Both limbs of the graft are pulled into the humeral tunnel and docked prior to positioning in varus, manual tensioning, and tying suture over the humeral bone bridge

Postoperative Management

The patient is placed in a hinged elbow brace to allow range of motion between 60° and 90° for the first 10–14 days postoperatively. After 2 weeks, the brace is opened to allow range of motion from 45° to 90°, thereafter increasing both flexion and extension over the next 4 weeks with the goal of achieving full elbow range of motion at 6 weeks after surgery. The elbow brace is discontinued at 6 weeks at which time shoulder range of motion and strengthening is emphasized. At 12 weeks, vigorous elbow and shoulder strengthening exercises commence. In throwing athlete s, a throwing program is typically initiated at 14–16 weeks postoperatively. Position players are typically finished with their throwing rehabilitation program by 6–8 months postoperatively, while pitchers are typically fully rehabilitated by 9–14 months postoperatively and can return to competition.

Conclusions

Since its first description over four decades ago, the management of UCL injuries and UCL reconstruction procedures has continued to evolve.
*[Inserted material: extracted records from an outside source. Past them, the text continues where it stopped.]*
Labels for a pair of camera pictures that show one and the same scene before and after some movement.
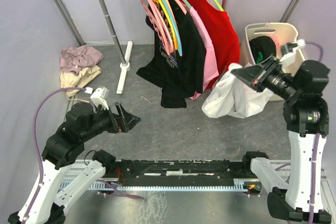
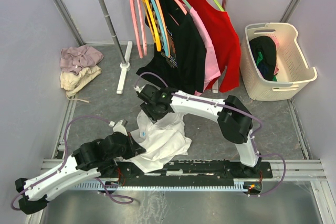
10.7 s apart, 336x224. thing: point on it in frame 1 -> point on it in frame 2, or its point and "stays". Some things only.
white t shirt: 232,94 -> 163,140
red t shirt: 223,39 stays
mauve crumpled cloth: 74,58 stays
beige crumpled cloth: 79,80 stays
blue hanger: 170,13 -> 161,31
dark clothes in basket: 263,47 stays
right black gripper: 248,74 -> 154,118
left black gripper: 124,121 -> 135,148
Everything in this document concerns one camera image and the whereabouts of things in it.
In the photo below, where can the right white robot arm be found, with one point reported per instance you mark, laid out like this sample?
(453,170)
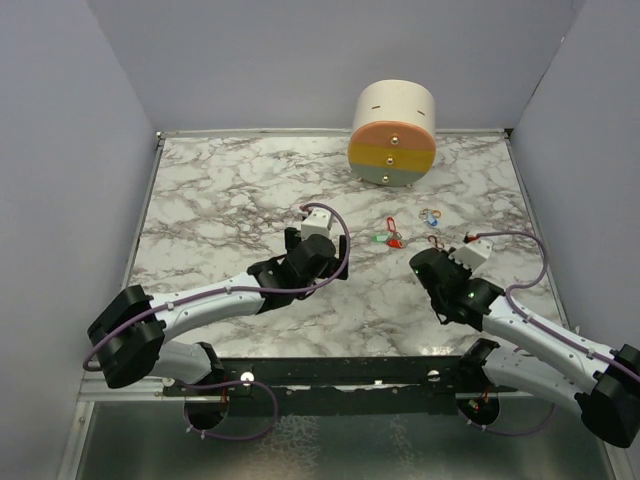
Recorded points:
(596,382)

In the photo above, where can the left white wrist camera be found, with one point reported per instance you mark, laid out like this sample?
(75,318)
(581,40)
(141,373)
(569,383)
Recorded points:
(316,221)

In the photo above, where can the round three-drawer mini cabinet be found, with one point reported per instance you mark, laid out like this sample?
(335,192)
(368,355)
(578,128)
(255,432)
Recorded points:
(393,140)

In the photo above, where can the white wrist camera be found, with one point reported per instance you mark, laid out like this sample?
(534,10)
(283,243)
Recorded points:
(473,253)
(316,221)

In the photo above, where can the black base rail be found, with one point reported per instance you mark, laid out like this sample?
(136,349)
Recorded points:
(331,386)

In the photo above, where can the blue tagged key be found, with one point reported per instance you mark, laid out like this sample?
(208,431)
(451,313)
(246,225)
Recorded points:
(430,219)

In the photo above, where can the red key tag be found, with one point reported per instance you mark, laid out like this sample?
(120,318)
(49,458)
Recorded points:
(391,225)

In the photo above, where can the red S carabiner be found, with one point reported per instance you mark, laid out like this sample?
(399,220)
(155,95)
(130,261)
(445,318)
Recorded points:
(436,243)

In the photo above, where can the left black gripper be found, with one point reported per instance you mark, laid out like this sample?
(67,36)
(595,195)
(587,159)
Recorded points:
(337,263)

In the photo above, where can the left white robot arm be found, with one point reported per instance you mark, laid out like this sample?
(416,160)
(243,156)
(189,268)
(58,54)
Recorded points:
(134,336)

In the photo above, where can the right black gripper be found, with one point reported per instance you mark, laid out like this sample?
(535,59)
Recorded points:
(466,273)

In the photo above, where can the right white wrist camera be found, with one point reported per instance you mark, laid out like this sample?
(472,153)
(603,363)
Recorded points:
(473,253)

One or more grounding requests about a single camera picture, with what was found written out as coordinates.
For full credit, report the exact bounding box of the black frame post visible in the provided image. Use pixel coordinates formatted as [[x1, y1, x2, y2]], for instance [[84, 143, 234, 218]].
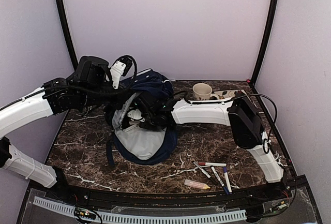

UCL reconstruction has provided consistent outcomes for overhead athletes who have failed a trial of conservative management, which typically includes rest and a graduated throwing program. While our surgical techniques and outcomes continue to improve, there remains significant concern with the increasing incidence of elbow injuries in adolescent athletes which has been accompanied by an increase in UCL reconstruction procedures in this age group. Injury prevention remains the greatest area for improvement when it comes to UCL injuries, and future studies that investigate the efficacy and adherence to specific throwing guidelines, including pitch counts and rest, are warranted as many of our current guidelines and recommendations are based on anecdotal evidence and expert opinion. While injury prevention requires a collaborative effort from surgeons, coaches, parents, and players, it provides the best opportunity to reverse the concerning trends seen in recent years.